А зато кто помнит эти романы Мельгунова? Да мало ли кто чего не помнит! Кроме гениальных портретов на стене школьного класса, есть и была литературная жизнь — жизнь, конечно, зацепится всюду, как растительность, но в суровом климате крепкие деревья заматереют, а нежные цветочки увянут — и ростки пальм тоже. Мы лишились эссеистики, юмористического романа, приключенческого романа, лабораторных опытов в стихах и прозе — всех жанров и дарований, которым нужны покой, участие, чувство защищенности, ниша безвредного чудака. И все это сделало цензурное ведомство? Э… нет, наверное. Тогда кто? Мы не знаем, кто спровоцировал ситуацию, в которой писатель, желая также быть порядочным человеком, принуждал себя заниматься Вопросами — соответствовало такое занятие природе его таланта или нет. Мы уверены в одном: развращать и без того нетвердую публику совокупными усилиями цензуры и вострящих свои намеки литераторов — невелика честь. И герою этого романа, бесспорно, следовало утопиться.

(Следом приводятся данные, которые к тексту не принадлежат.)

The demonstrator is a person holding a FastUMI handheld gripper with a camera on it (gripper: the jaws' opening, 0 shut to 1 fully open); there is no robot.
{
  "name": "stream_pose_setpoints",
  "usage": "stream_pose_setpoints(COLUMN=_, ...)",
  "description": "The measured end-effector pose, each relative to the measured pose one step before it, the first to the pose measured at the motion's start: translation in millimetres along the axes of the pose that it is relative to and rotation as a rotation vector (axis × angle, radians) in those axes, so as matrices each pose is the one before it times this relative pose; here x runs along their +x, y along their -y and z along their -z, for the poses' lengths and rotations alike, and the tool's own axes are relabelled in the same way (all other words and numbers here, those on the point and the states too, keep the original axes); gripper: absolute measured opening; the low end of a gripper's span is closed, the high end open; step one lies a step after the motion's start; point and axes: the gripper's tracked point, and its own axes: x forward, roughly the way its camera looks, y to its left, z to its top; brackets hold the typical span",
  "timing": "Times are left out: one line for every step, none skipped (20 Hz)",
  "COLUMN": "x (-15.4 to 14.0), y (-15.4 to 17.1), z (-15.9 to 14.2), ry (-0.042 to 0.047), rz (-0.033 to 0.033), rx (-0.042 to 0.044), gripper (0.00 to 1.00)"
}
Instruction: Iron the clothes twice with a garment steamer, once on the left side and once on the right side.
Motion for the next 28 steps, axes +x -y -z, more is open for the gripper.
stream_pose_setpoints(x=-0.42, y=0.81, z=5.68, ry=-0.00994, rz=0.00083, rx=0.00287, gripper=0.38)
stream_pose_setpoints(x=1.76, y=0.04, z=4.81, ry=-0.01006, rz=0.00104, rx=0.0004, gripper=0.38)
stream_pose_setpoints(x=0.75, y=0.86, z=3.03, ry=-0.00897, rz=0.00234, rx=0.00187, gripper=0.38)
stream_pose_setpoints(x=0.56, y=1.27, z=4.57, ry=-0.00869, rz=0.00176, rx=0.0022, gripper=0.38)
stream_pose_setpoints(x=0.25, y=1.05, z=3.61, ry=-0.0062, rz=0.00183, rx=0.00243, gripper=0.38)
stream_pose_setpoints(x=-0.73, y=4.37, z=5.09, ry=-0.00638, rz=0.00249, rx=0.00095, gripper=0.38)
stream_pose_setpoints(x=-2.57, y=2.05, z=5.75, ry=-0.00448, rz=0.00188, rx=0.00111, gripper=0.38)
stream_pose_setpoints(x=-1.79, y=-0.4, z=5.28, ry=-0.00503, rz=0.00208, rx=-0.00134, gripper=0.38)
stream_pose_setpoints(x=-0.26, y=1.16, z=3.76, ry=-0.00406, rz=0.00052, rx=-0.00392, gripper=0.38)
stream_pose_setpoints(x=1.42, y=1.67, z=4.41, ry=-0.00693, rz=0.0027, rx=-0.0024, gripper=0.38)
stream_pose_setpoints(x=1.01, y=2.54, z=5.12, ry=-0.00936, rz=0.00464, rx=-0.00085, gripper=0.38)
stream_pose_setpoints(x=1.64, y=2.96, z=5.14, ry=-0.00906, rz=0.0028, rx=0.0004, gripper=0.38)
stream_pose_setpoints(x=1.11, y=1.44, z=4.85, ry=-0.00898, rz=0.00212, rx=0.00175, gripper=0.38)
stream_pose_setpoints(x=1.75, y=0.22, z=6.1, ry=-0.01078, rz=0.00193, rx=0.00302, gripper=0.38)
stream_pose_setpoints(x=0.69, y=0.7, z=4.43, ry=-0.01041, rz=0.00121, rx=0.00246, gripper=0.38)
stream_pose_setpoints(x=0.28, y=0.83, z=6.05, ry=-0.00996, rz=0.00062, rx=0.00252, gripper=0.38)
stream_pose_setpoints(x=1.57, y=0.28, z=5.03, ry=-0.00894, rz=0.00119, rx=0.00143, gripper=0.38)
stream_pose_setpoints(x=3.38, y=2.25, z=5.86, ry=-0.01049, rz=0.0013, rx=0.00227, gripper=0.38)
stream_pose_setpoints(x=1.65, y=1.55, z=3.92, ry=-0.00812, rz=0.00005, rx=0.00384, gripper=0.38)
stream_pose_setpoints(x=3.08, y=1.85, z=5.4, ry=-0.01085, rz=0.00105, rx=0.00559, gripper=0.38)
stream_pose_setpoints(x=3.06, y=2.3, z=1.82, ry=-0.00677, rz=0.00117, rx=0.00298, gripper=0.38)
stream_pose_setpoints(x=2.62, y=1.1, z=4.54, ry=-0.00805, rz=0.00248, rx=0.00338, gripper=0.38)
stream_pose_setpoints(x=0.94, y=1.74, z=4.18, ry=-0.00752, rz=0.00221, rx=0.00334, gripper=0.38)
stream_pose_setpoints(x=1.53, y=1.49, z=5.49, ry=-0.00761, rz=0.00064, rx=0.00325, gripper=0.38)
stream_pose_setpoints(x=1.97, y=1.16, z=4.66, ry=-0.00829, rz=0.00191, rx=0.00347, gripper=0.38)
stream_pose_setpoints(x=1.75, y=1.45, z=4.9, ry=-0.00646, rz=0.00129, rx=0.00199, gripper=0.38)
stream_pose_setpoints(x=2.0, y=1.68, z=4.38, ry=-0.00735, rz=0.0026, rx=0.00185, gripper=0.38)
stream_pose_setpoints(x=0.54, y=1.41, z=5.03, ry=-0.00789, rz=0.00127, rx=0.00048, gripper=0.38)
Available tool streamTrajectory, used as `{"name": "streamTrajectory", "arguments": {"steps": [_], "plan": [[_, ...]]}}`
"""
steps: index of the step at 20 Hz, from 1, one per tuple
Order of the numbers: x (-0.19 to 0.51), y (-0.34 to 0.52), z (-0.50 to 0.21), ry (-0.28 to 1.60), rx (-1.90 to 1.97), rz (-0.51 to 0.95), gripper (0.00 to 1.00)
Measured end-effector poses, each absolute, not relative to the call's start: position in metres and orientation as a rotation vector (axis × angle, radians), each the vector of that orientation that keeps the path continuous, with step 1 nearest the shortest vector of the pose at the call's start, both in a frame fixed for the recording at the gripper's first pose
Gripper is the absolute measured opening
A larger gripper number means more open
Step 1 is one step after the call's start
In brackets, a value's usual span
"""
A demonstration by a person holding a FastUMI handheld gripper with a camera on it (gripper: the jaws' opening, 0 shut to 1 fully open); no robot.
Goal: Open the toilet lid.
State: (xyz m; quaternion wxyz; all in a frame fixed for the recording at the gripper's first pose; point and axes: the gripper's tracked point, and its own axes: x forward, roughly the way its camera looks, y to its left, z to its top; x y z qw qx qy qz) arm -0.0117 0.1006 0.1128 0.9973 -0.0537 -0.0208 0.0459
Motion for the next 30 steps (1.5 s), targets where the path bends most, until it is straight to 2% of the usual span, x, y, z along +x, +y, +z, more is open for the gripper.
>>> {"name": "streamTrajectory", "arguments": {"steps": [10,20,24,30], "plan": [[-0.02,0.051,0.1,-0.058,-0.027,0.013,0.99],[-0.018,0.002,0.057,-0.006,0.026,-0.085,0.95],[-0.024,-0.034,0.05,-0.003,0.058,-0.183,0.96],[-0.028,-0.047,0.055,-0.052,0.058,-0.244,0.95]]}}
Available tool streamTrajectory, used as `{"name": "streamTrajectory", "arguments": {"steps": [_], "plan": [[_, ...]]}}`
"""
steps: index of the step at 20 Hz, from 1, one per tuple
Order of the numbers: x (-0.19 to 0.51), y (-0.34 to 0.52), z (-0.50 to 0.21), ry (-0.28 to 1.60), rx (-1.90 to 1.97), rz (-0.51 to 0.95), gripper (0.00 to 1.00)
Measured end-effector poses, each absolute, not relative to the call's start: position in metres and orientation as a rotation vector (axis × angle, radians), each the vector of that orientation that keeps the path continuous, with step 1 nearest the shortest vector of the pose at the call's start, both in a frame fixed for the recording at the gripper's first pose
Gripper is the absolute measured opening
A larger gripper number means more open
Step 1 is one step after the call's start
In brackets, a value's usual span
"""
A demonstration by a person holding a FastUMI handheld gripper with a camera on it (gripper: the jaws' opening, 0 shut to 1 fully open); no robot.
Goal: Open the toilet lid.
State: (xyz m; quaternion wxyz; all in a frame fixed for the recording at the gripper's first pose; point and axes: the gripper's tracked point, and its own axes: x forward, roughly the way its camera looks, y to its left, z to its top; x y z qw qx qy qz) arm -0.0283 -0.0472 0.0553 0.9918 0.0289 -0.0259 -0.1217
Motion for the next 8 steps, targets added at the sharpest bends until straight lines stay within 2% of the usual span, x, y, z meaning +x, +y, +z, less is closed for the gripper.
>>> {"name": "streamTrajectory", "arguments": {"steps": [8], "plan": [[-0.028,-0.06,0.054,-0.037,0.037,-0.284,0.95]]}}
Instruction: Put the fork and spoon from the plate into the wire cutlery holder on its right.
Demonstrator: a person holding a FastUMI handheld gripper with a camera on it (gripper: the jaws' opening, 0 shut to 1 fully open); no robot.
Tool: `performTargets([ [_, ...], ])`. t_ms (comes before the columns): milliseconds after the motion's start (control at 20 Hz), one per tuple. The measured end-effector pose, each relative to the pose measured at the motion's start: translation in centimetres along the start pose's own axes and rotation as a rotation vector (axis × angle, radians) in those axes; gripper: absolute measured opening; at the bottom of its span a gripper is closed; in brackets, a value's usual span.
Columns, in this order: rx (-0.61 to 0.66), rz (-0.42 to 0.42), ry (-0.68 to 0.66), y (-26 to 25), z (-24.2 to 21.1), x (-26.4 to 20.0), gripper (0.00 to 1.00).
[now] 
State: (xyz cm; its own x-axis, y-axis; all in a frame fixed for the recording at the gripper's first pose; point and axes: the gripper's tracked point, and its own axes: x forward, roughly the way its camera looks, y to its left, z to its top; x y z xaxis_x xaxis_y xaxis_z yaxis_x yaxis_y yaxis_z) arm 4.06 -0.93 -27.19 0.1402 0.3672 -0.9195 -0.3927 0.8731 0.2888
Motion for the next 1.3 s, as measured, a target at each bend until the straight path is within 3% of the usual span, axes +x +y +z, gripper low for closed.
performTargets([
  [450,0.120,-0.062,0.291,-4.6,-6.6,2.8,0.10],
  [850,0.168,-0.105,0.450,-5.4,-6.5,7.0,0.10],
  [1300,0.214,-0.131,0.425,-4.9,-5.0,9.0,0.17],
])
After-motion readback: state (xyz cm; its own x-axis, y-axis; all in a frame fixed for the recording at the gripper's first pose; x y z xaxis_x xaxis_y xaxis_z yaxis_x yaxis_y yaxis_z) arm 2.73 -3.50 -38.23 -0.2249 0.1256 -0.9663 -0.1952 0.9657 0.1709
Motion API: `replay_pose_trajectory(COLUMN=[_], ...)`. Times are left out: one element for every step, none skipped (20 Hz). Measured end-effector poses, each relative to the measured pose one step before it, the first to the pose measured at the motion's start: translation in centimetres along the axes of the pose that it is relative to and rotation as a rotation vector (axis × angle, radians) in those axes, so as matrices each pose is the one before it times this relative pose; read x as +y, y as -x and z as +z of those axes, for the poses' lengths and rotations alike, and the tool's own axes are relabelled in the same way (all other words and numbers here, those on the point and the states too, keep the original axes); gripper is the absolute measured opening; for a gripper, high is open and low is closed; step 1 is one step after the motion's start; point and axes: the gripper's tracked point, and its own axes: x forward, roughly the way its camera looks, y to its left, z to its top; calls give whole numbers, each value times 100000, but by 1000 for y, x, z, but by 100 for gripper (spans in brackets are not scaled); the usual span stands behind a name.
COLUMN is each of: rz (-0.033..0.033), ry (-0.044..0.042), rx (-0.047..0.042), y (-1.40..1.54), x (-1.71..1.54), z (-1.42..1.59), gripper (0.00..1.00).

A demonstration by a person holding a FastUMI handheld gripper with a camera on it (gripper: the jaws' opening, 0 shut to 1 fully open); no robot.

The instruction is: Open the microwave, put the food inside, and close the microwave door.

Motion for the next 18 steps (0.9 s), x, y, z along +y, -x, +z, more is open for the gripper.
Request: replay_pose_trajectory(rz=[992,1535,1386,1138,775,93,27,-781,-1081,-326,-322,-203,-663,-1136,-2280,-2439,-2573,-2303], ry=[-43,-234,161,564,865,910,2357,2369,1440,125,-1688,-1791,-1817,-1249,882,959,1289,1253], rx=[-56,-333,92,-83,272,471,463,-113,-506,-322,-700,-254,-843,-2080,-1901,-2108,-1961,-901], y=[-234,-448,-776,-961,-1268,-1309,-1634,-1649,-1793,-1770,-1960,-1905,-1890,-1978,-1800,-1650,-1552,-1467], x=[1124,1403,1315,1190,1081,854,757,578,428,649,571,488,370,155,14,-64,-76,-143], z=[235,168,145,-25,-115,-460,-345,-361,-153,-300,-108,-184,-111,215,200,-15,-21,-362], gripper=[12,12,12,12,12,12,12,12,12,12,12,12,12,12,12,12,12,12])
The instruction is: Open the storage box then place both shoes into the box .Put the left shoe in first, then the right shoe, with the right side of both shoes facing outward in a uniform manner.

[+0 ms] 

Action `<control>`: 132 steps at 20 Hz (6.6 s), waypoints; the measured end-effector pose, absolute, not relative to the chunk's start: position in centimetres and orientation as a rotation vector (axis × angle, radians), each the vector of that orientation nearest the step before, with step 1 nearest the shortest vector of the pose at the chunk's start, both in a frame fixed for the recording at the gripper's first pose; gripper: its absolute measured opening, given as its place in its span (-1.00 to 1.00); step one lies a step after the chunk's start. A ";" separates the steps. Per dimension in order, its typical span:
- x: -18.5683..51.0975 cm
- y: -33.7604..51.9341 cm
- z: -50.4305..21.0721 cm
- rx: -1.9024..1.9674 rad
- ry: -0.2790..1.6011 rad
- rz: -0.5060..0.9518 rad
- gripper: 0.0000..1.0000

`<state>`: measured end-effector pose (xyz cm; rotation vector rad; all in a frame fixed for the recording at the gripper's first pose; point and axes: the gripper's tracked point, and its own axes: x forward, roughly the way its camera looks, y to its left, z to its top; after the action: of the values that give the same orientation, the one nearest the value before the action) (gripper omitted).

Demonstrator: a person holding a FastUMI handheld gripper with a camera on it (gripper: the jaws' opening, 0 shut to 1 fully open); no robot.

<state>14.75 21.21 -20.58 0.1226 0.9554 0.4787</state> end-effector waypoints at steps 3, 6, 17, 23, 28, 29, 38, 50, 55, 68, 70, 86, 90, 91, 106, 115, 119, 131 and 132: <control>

Интересно, а что присоветовал Мельгунову цензор? Не знаем и знать не хотим. По смешному идешь, как по песку: ноги вязнут.
А просили-то, в сущности, ерунды: вместо дурака — цензора-гражданина с прямым и просвещенным умом; пусть будет блюститель тишины, приличия и нравов — не заграждает путь полезной истине и невинной, довольной глупости… мы же обязуемся держать в уме главное: что нужно Лондону, то рано для Москвы. (Идеальный цензор являлся в видениях не только пушкинской музе. Вот Булгарин: “Цензора должны быть люди почтенные, образованные, надобно непременно, чтобы писатель имел уважение к цензору”; далее автор записки “О цензуре и коммунисме в России” переходит на отчаянные личности. А вот взгляд изнутри: “Надо соединить три несоединимые вещи: удовлетворить требованию правительства, требованиям писателей и требованиям собственного внутреннего чувства” (Никитенко).)